Oh, two old wounds get reopened here.

Mississippi Rebels v Vanderbilt Commodores Photo by Chris Graythen/Getty Images

(2) Earl Bennett Gets Flagged for Excessive Celebration at Florida, 2005

In 2005, Vanderbilt went to The Swamp to play the #13 Florida Gators. With 4:00 left in the game, Vanderbilt got the ball back after a Florida drive that took 8 minutes and 52 seconds and ended in a Gator touchdown to give the home team a 14-point lead. Jay Cutler went 7 of 10 passing to march 61 yards in 1:54 to get the Commodores within 7 points. Bryant Hahnfeldt’s onside kick was bobbled by a Florida player then recovered by Andrew Pace. Cutler would go 3 of 8, but he completed two critical throws on 3rd down. Then Smokin’ Jay zipped a pass to Earl Bennett in the back of the end zone to get the score to 35-34 pending the extra point. Head Coach Bobby Johnson was going to call a timeout and almost certainly attempt a 2-Point Conversion, but there was some yellow laundry on the field.

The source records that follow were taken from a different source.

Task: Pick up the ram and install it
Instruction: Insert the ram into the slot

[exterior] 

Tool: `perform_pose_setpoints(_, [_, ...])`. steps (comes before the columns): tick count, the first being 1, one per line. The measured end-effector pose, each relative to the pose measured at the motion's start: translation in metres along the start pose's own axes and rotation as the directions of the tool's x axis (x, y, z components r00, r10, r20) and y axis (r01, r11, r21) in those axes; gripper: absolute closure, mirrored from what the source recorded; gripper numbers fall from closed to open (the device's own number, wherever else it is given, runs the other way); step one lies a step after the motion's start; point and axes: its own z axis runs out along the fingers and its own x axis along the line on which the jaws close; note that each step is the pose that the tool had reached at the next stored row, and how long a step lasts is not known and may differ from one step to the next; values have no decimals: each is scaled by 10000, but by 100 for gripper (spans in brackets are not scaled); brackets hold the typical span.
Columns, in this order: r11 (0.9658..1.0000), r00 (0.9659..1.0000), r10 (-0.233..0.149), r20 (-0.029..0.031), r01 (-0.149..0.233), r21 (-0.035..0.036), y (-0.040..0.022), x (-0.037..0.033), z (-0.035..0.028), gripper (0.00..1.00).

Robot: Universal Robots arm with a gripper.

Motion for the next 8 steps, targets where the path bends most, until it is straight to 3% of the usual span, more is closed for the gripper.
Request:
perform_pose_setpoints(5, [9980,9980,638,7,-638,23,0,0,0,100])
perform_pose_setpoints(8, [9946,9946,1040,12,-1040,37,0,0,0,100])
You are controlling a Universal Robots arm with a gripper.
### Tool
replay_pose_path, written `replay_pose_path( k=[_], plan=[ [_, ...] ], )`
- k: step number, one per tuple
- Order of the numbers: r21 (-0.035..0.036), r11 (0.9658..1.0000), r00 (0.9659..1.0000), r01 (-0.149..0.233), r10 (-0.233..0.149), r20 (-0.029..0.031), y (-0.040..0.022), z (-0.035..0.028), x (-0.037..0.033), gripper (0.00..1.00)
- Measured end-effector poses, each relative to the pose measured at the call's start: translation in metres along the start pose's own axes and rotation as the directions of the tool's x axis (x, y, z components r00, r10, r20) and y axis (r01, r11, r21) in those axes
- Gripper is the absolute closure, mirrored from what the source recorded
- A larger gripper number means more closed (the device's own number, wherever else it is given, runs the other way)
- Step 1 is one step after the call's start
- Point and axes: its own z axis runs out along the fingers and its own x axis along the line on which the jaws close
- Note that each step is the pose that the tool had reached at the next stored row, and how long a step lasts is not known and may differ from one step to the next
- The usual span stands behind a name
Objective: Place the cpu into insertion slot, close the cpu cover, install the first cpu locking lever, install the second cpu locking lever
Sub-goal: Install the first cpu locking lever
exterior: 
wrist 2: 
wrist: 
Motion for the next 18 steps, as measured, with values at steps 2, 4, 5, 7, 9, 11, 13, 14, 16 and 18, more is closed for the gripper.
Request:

Earl Bennett had danced and gotten called for excessive celebration. The receiver who caught the crucial touchdown had shown his freshman immaturity and done something to draw the ire of the officials. A chance to win the game in regulation was squandered by a player not controlling his emotions. Then ESPN2 showed the replay. The officials were apparently trained by this guy.

After Bennett’s footloose moment, Hahnfeldt would make the extra point, and Vanderbilt stopped Florida’s last drive. The Commodores would then score first in overtime before the Gators scored on their 2 straight drives. Unfortunately, Jay Cutler’s first pass of 2OT would be picked off to end the upset bid.

Now, Vanderbilt may not have scored on the 2PT Conversion attempt and lost anyway. It does not matter. Earl Bennett’s shoulder shrug and chest bump is the least celebrating I can imagine a player doing after scoring such an important touchdown against a highly ranked opponent. I wish the ref had to explain what was excessive about the celebration. It probably has something to do with the jersey Earl was wearing.

By the way, this is my second memory of Vanderbilt athletics. The first will appear in this space tomorrow. I am sure this moment means different things depending on a person’s stage of Vanderbilt fandom when it happened. For me, it was a crushing announcement of reality. The Commodores are doomed to always screw it up or get screwed. How am I still the Sunshine Pumper President? I guess I just need a reason to dance like Earl.


(7) Vanderbilt Gets Hosed by the Selection Committee, 2000

Kevin Stallings’ final Vanderbilt team got into the NCAA Tournament when it probably shouldn’t have, but that may have simply been karmic payback for his first Vanderbilt team.

Stallings took over for Jan van Breda Kolff in 1999, and with Dan Langhi (who would share SEC Player of the Year honors) pacing the team, Vanderbilt got off to a fast start. The Commodores were 9-1 at the end of December, then opened SEC play with five consecutive games against ranked teams (Florida, Kentucky, Tennessee, LSU, and Kentucky again) and won three of them. That run got Vanderbilt ranked in the Top 25 for the first time since 1994, and, on February 9, their record was 16-4 and 6-3 in the SEC. They’d pick up a huge win, an 85-72 win over #5 Tennessee in Knoxville, completing a season sweep of the hated Vols, but then they limped to the finish line — finishing the season at 19-10 after losing to LSU in the SEC Tournament.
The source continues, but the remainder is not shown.